• **Work task**
As the lines appear below, please set them down exactly, starting at the first and finishing with the one containing "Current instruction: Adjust".

======== Input data

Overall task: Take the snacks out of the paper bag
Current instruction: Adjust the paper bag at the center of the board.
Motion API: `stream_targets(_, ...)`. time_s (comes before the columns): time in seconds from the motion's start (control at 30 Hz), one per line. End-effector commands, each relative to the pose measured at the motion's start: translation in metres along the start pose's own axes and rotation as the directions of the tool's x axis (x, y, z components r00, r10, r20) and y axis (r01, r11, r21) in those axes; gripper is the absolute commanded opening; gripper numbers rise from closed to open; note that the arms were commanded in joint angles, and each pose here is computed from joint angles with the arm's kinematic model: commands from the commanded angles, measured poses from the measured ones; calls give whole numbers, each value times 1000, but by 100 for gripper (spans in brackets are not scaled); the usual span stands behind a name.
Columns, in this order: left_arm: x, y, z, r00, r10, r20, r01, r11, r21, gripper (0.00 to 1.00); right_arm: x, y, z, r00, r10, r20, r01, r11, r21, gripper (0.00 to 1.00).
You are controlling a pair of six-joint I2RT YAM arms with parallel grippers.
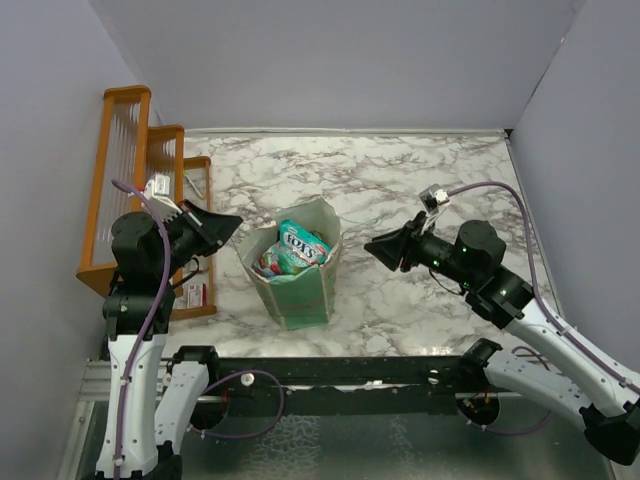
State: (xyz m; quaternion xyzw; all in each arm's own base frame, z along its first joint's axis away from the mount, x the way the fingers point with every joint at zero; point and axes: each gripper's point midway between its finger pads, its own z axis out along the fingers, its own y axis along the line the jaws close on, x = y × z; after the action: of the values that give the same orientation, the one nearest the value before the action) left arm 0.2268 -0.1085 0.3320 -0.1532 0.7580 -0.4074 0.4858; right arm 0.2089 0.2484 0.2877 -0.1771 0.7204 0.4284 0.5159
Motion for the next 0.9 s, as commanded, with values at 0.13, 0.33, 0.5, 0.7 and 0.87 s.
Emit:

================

• **Response to the task**
Overall task: Take the snacks out of the paper bag
Current instruction: Adjust the paper bag at the center of the board.

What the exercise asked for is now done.